Ainsi, les quatre députés LFI interrogés ont recruté exclusivement des militants Insoumis, alors qu’une élue Horizon a recruté une sympathisante Nupes, qui avait cependant participé à sa campagne. Deux conceptions de la collaboration parlementaire s’opposent ici : une conception technocratique et apolitique, largement diffusée à l’intérieur de la majorité, et une conception militante et politique, valorisant davantage les savoirs partisans, plus présente chez les partis à l’identité militante plus forte, notamment à gauche.

Enfin, les primo-députés font des choix différents selon leur expérience en politique. Alors que les élus les plus novices font des choix improvisés et dans l’urgence lors de la constitution de leurs équipes, les élus les plus expérimentés anticipent davantage le recrutement de leur équipe, souvent avant même leur élection, et leurs choix sont plus stratégiques et adaptés aux objectifs poursuivis.

Les nouveaux élus les plus néophytes sont ainsi pénalisés au début de leur mandat par leur méconnaissance de la collaboration parlementaire, contrairement aux néo-députés plus chevronnés qui connaissent mieux le fonctionnement de la collaboration parlementaire.

Le noviciat des collaborateurs

Cependant, le noviciat à l’Assemblée ne concerne pas seulement les députés puisque, parce qu’elle est faiblement formalisée, la position de collaborateur s’apprend largement sur le tas. La découverte des spécificités de cette fonction, comme le rythme soutenu ou la dépendance envers l’élu, peut entraîner des désillusions. Celles-ci sont d’autant plus vives lorsque le collaborateur n’a pas eu d’engagement militant préalable lui ayant permis de se familiariser avec ces aspects du champ politique. C’est le cas de nombre de collaborateurs recrutés après un premier engagement politique lors de la campagne présidentielle d’Emmanuel Macron en 2017.

Un récit fréquemment entendu dans les couloirs de l’Assemblée raconte le départ massif et rapide de ces collaborateurs novices lors de la première année de la XVe législature.
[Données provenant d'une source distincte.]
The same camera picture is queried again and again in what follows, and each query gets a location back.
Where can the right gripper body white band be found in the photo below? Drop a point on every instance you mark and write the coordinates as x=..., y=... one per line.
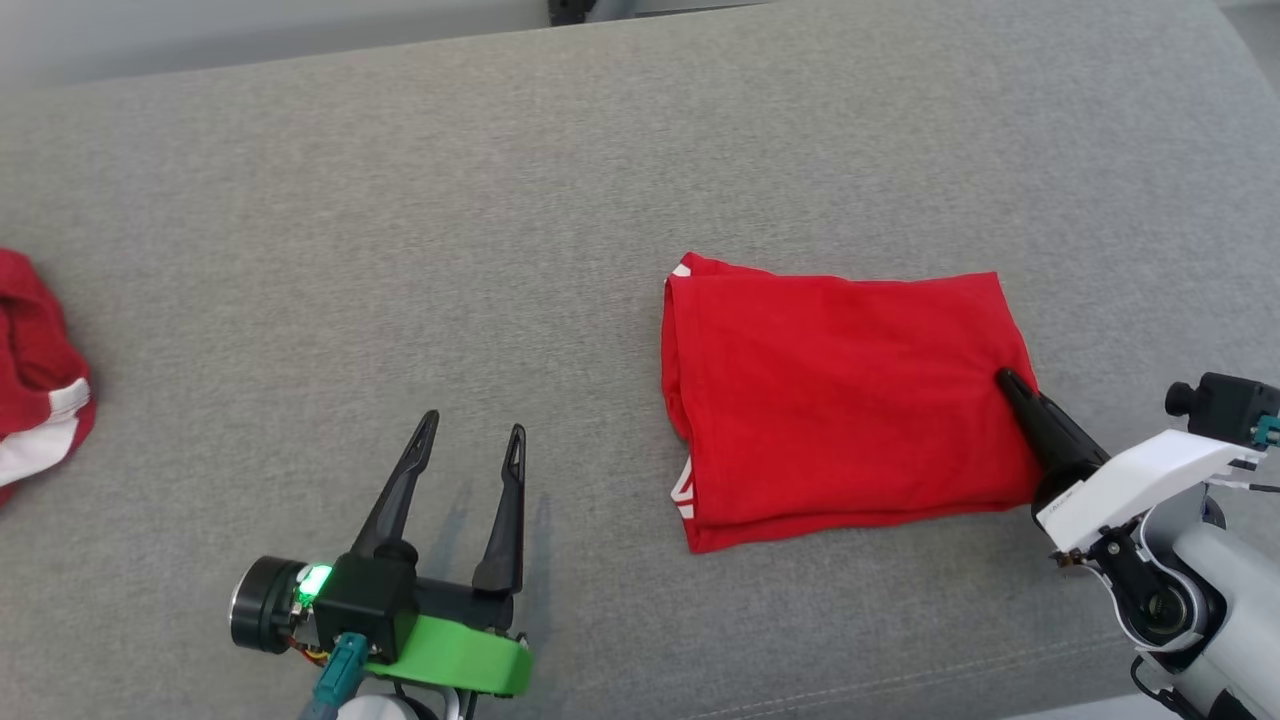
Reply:
x=1130, y=480

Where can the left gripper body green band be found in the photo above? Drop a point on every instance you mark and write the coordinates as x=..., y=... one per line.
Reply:
x=460, y=655

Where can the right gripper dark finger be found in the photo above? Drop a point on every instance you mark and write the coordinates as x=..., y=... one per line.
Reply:
x=1055, y=440

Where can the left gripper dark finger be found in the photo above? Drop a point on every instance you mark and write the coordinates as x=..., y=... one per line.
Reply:
x=395, y=505
x=505, y=550

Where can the red Bulls jersey white sleeves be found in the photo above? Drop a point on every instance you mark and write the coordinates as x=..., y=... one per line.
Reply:
x=850, y=400

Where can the red Bulls shorts white stripes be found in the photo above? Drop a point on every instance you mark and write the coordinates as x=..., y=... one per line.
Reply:
x=35, y=360

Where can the grey fabric sofa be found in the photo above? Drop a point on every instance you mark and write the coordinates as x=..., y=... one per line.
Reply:
x=400, y=250

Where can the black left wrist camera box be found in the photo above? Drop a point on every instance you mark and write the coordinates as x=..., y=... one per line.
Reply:
x=365, y=600

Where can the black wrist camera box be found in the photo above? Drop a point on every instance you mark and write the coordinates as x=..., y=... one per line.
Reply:
x=365, y=600
x=1230, y=405

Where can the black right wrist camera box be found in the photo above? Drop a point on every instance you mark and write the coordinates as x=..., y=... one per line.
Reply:
x=1230, y=405

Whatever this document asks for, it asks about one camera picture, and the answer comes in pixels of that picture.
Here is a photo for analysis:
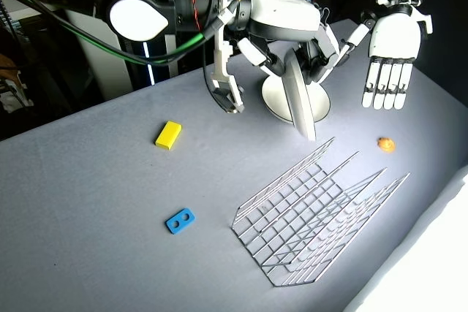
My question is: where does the silver wire dish rack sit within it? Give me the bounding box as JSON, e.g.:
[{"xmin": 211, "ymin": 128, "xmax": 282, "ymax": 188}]
[{"xmin": 230, "ymin": 137, "xmax": 410, "ymax": 287}]

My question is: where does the blue block with two holes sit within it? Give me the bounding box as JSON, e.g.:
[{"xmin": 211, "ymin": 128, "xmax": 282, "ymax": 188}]
[{"xmin": 164, "ymin": 208, "xmax": 196, "ymax": 235}]

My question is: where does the green cable on right arm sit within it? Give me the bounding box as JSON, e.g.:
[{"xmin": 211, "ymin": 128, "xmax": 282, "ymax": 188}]
[{"xmin": 0, "ymin": 0, "xmax": 220, "ymax": 66}]

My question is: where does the orange swirl cookie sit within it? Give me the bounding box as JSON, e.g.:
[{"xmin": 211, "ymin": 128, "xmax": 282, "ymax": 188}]
[{"xmin": 377, "ymin": 137, "xmax": 396, "ymax": 153}]

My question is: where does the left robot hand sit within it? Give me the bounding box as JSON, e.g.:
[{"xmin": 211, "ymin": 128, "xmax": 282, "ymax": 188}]
[{"xmin": 338, "ymin": 11, "xmax": 422, "ymax": 110}]

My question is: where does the yellow rectangular block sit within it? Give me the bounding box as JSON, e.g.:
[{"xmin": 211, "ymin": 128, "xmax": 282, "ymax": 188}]
[{"xmin": 154, "ymin": 121, "xmax": 183, "ymax": 151}]

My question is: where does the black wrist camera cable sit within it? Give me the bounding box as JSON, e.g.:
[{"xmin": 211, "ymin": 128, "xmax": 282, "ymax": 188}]
[{"xmin": 203, "ymin": 66, "xmax": 230, "ymax": 110}]

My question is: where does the white robot torso column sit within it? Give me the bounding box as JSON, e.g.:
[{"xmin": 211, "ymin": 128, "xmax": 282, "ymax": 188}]
[{"xmin": 65, "ymin": 8, "xmax": 182, "ymax": 103}]

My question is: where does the white plate with black rim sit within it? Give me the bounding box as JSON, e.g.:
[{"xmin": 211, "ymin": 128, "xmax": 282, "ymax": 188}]
[
  {"xmin": 261, "ymin": 74, "xmax": 332, "ymax": 123},
  {"xmin": 283, "ymin": 48, "xmax": 317, "ymax": 142}
]

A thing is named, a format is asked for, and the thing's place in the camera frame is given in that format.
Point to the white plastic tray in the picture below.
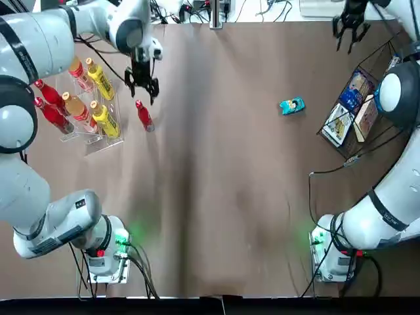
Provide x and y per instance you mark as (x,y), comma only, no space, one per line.
(318,8)

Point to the blue cracker packet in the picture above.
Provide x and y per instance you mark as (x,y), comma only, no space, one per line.
(354,95)

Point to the white yellow snack packet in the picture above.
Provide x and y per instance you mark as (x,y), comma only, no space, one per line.
(338,126)

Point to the aluminium profile post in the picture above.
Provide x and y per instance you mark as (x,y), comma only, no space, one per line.
(216,14)

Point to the orange tea bottle red label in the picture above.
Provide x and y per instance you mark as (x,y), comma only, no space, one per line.
(78,111)
(78,73)

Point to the yellow lemon tea bottle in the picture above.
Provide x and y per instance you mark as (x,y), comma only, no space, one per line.
(100,80)
(106,121)

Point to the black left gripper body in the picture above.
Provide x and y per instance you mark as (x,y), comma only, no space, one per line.
(142,70)

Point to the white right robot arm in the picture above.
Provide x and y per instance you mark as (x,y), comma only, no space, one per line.
(370,223)

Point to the clear acrylic stepped shelf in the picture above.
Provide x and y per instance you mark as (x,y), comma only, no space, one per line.
(98,146)

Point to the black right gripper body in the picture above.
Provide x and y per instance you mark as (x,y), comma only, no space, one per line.
(353,11)

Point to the beige snack box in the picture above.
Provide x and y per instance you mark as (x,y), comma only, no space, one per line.
(367,119)

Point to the teal chips packet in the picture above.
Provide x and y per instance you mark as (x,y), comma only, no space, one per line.
(292,106)

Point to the red cola bottle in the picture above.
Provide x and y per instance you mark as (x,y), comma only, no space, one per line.
(55,118)
(49,93)
(144,116)

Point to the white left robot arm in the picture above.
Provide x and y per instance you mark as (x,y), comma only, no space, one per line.
(39,39)

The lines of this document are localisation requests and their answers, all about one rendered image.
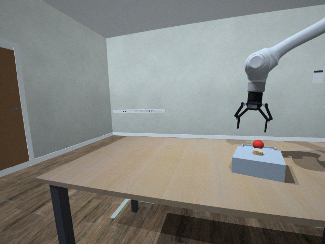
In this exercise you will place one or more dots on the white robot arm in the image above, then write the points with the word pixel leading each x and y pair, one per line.
pixel 259 64

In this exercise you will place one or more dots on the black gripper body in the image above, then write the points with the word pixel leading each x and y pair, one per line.
pixel 255 96

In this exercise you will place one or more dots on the red ball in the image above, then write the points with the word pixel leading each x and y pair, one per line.
pixel 258 144

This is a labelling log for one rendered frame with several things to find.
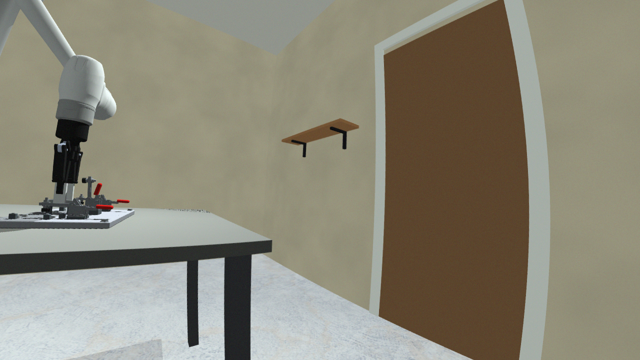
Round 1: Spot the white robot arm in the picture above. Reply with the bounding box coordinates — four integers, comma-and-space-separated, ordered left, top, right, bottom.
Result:
0, 0, 117, 126

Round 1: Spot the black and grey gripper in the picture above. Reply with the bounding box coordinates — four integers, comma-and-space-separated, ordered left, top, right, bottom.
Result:
52, 119, 90, 203

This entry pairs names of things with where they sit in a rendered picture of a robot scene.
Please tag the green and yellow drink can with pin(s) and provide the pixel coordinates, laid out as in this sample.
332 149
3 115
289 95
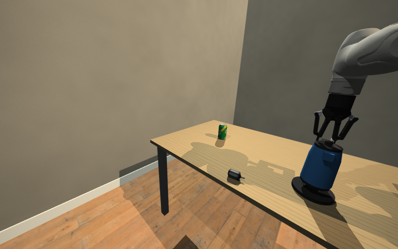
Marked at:
222 131

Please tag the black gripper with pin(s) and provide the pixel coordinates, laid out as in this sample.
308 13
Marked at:
337 108

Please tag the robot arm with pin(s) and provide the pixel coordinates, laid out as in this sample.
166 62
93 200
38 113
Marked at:
364 52

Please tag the black round disc with center stud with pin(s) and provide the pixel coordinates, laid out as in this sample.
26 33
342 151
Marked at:
311 194

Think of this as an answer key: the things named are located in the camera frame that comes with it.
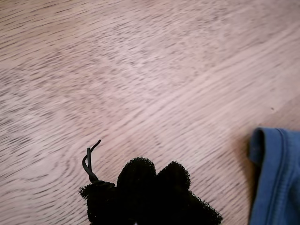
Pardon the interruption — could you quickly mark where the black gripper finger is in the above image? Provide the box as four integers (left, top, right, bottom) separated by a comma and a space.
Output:
78, 157, 157, 225
152, 160, 223, 225

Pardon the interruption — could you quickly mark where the wire tie on black finger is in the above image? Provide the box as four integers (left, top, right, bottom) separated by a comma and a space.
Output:
82, 139, 111, 186

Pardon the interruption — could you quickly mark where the blue printed T-shirt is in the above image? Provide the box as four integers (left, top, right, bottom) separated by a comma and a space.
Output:
248, 127, 300, 225

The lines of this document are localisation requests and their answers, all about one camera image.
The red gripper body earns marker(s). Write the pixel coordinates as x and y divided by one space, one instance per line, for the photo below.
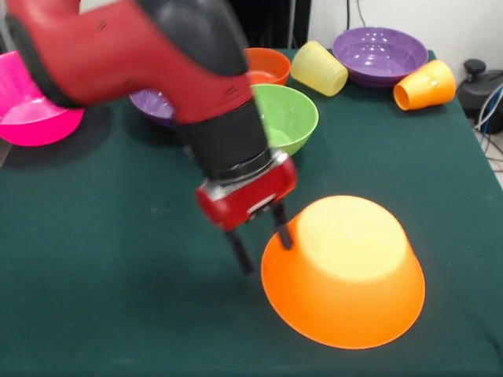
243 200

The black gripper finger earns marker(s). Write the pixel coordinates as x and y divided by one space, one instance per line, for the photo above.
283 228
240 253

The large orange bowl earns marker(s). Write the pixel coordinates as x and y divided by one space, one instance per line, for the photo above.
346 294

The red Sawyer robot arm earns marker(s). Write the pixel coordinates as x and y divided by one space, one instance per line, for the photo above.
137 59

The green bowl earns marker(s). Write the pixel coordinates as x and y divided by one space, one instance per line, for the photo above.
291 118

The dark green tablecloth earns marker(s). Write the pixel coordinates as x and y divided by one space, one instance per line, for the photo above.
118 294

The purple bowl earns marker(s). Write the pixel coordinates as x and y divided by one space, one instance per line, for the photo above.
151 108
377 51

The small red-orange bowl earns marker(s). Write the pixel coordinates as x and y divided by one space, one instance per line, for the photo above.
271 64

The yellow-green cup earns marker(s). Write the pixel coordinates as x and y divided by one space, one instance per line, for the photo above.
318 68

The orange cup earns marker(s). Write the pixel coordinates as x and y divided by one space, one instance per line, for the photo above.
428 84

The large pink bowl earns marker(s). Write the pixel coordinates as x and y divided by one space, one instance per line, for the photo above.
31 125

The grey base with black knob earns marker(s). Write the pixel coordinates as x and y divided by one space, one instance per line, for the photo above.
477 88

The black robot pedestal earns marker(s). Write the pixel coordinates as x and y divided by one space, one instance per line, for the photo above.
275 23

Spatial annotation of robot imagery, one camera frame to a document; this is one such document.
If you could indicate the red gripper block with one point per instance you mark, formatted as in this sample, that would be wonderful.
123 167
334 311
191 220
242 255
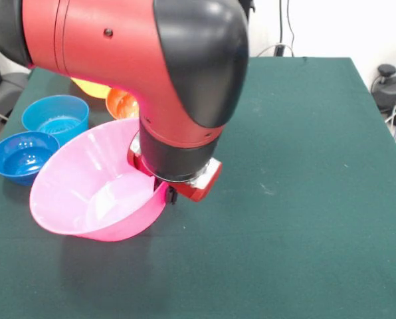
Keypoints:
201 189

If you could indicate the pink plastic bowl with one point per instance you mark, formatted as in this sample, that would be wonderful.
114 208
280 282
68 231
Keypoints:
85 186

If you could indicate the red plastic bowl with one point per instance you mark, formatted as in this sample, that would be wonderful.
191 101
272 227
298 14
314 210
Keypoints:
121 106

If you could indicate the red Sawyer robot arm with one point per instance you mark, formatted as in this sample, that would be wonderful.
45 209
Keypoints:
135 56

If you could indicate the orange plastic bowl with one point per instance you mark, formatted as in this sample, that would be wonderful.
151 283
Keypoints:
91 89

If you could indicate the dark green table cloth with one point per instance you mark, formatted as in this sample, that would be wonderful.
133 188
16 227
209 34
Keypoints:
284 232

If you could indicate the translucent teal plastic bowl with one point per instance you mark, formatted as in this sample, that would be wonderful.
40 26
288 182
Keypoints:
52 113

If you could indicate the small dark blue bowl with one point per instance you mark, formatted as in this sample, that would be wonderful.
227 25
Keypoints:
22 159

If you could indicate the black pedestal foot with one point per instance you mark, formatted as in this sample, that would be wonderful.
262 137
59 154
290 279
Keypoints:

Même si les études disponibles à ce sujet relativisent ce phénomène, les données recueillies confirment en partie ce narratif. Les biographies collectives réalisées montrent que les collaborateurs LREM partis pendant la première année de la XVe législature étaient, par rapport aux collaborateurs restés, plus diplômés, davantage issus du secteur privé (36 % contre 13 %), et qu’ils ont effectué davantage de reconversions dans ce secteur.

Expérience professionnelle des collaborateurs LREM partis ou restés en septembre 2018. Annis Ghemires, enquête collaborateurs 2023, Fourni par l'auteur

Les raisons de ces départs sont nombreuses, mais la distance avec le monde politique semble avoir favorisé le départ rapide des collaborateurs. L’échec des députés novices, qui ne sont pas parvenus à jouer les premiers rôles lors de la précédente législature (2017-2022), peut donc également être imputé au recrutement de collaborateurs inexpérimentés, moins susceptibles de les seconder efficacement. L’organisation de leurs entourages apparaît ainsi plus que jamais déterminante pour la réussite des élus.